Thu 11 Jun 2009
Reviewed by Dan Stumpf: GRAHAM GREENE – This Gun for Hire.
Posted by Steve under Crime Films , Reviews1 Comment
GRAHAM GREENE – This Gun for Hire. Doubleday, US, 1936. Previously published in the UK as A Gun for Sale, Heinemann, 1936. Reprinted many times in both hardcover and soft.
● Filmed as This Gun for Hire. Paramount, 1942. Veronica Lake, Robert Preston, Laird Cregar, Alan Ladd, Tully Marshall, Marc Lawrence. Screenwroters: Albert Maltz & W. R. Burnett; director: Frank Tuttle).
● Also filmed as Short Cut to Hell. Paramount, 1957. William Bishop, Robert Ivers, Georgann Johnson, Yvette Vickers, Murvyn Vye. Director: James Cagney.
Written in 1936 and very much aware of its time, Grahame Greene’s This Gun for Hire spins a (mostly) taut tale of an ugly little paid killer played false by his employers, evading the law and pursuing his lonely revenge, but at the same time manages to evoke much more.
There are themes of isolation and alienation here, vividly rendered by a simple plot that manages to turn most of its protagonists into outcasts at one point or another: the heroine goes from hostage to accomplice; her detective-boyfriend gets betrayed and bitter; the slimy go-between finds himself abandoned in his turn… and Greene sharpens his point with background motifs of Britain trying to celebrate Christmas on the eve of war. (In 1936, Europe was teetering on the brink of conflict like a drunk at the edge of a swimming pool, but there were still those who thought it could be avoided.) This Gun is filled with War headlines, nativity displays, civil defense drills and holiday shoppers in splendid counterpoint to its fast-moving tale of hunter/hunted.

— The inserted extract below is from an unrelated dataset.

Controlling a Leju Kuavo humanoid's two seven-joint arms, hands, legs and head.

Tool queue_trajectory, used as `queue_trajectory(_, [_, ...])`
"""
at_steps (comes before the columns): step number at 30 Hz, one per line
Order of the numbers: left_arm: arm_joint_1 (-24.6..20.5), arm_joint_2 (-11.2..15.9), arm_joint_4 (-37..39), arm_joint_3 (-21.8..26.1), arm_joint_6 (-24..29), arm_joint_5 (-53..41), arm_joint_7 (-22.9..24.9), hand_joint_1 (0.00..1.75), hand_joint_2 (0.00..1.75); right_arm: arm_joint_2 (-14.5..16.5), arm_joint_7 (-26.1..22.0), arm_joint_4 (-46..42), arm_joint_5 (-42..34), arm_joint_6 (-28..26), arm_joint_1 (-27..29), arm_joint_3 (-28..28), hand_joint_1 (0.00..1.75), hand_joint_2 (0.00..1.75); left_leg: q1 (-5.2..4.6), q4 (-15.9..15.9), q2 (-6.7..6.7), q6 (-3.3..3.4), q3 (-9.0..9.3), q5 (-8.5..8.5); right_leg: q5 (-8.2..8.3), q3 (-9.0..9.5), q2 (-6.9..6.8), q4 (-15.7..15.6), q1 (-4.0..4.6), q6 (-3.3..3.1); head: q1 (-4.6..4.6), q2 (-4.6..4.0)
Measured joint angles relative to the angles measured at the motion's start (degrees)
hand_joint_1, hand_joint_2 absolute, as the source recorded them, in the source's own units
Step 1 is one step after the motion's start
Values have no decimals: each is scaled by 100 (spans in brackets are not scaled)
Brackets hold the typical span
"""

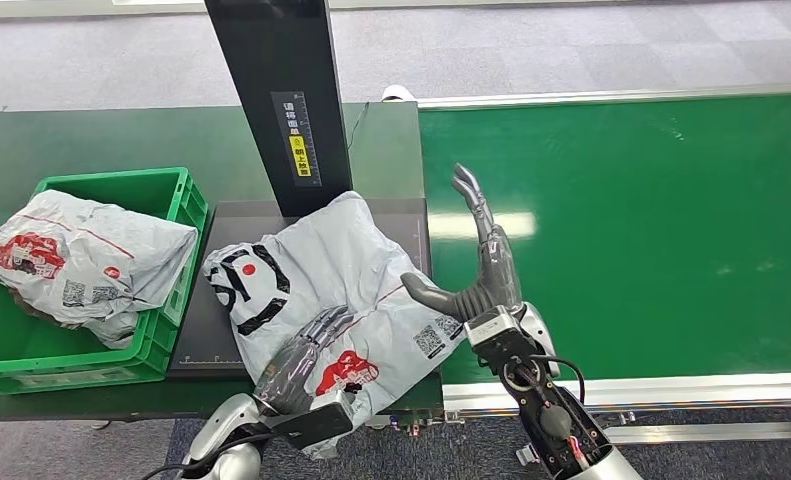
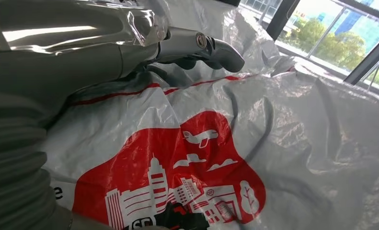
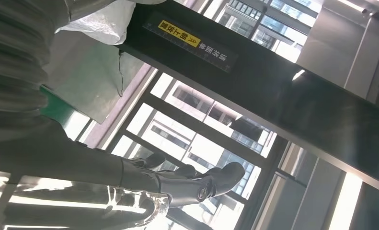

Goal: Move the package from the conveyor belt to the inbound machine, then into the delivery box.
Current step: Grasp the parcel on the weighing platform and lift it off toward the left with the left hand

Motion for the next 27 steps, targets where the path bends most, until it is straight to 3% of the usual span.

Some of the players in this thing get a bit too much detail, and things slow up for characters we never really care much about, but Greene’s heroine breaks the mold, a tough proto-feminist who gets kidnapped, shot at, beaten, bound and stuffed up a chimney without once losing her wise-cracking, hard-boiled aplomb. A marvelous creation in a classic thriller.
This Gun for Hire was filmed twice, and both times the Christmas/War motifs were jettisoned as the action was moved from 1936 England to contemporary America.
Greene’s preoccupation with man’s relationship to God and Society got short shrift too, while in the 1942 film writer W.R. Burnett focused on spies, poison gas, action and pace. Also, the hero/killer’s disfigured face, a major element in the book, was completely reversed by boyish Alan Ladd.
Still, the 1942 film of This Gun for Hire is a fine thing, with Veronica Lake ably translating Greene’s heroine, Laird Cregar memorably sucking chocolates as he orders a killing, and Alan Ladd, who turned out to be an actor of rather limited resources, achieving stardom as a hired killer — the perfect fusion of Actor and Role.
Then in 1955 producer A.C. Lyles (best remembered for a series of geriatric B-westerns in the 196Os) remade This Gun for Hire as Short Cut to Hell, directed by James Cagney, of all people.
It’s a difficult film to like: crude, sloppy, brutal and rather pointless, but Robert Ivers and Georgann Johnson (whose careers went nowhere) do surprisingly apt interpretations of Greene’s ratty little killer and smart-ass heroine.
June 12th, 2009 at 12:52 am
Of course the Ladd and Lake teaming was a major hit spawning a series of films including The Glass Key. That famous fall of hair of hers even became controversial when it interfered with the war effort because so many women doing industrial war work were copying it. Lake had to abandon the hair do for So Proudly We Hail.
Greene loathed the film, but then he wasn’t overly fond of anything American — and to be fair not overly fond of many of the films of his works — at least the ones he didn’t work on himself. Rather than the cleft lip in the book Ladd’s Raven has a twisted wrist we forget about save for when the script reminds us. Lake is very good and Cregar gives one of his best performances (which is saying a lot since he didn’t give any bad ones in this short career). Cagney should has stuck to acting.
Burnett also did the screenplay for Ambler’s Background to Danger, another film that ignored all but the essintials of the book it came from, but then I suspect in both cases he was writing what the producers wanted.
I think the first film of a Greene book is Orient Express (aka Stamboul Train). I’m not sure when The Man Within was made with Michael Redgrave. I think 1945’s Confidential Agent is underrated by most critics as to some extent is Fritz Lang’s 1944 Ministry of Fear. Greene was far happier with the British made Brighton Rock. He hated John Ford’s The Fugitive based on The Power and the Glory. Things picked up of course with Carol Reed and The Third Man.